To fill the gap left by major networks, program agglomerators emerged. These companies focused on purchasing older television programming from the past and offering it to stations looking to fill their subchannels. This allowed broadcasters to generate new sources of income through advertising on these subchannels.

However, due to the lower viewership of subchannels compared to main channels, most advertising on these channels is low-budget and often similar to late-night commercials seen on main channels. Some well-known examples of subchannel networks include Ion, Grit, Bounce, Laff, Court TV, and Mystery.

When it comes to channel 18.4 specifically, it appears that maintaining a stable broadcast is not a top priority for broadcasters. While FCC regulations require stations to keep their main channels on the air, there are no such requirements for subchannels. As a result, some subchannels may experience downtime or technical issues.

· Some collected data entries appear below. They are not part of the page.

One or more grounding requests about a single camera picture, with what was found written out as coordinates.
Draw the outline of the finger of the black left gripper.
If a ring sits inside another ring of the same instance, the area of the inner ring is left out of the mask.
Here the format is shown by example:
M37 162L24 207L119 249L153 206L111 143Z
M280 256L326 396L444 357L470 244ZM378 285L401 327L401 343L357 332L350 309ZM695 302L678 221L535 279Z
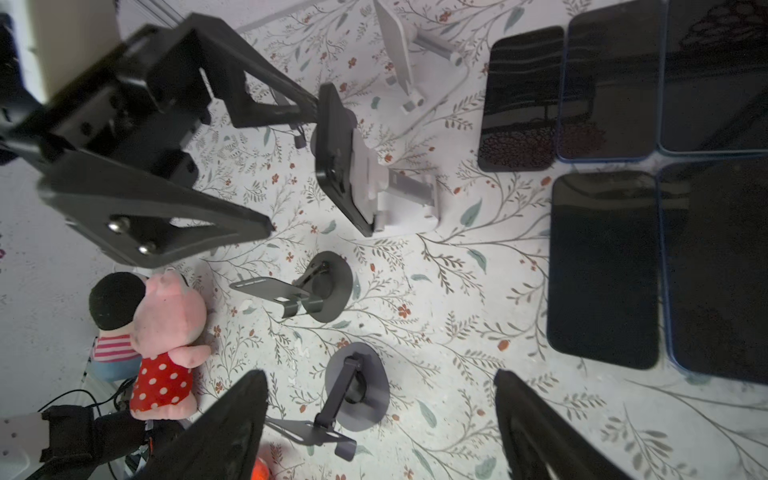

It is important to note that all digital televisions can receive and display subchannels without requiring additional equipment or adapters. However, depending on your TV and how pre-HD programming is formatted by the broadcaster, older programs may appear in either vertical letterbox format or stretched to fit modern screens.

Taking everything into account, the world of television has evolved significantly over the years. The rise of cable and streaming services has led to an abundance of choices when it comes to channels and programming. While some channels may experience occasional downtime or technical difficulties like channel 18.4 in central Illinois, they still play a role in providing diverse content options for viewers.

So next time you come across an intriguing but lesser-known channel like 18.4 with its old game shows and occasional technical glitches, remember that it’s part of the ever-expanding landscape of broadcasting options available today.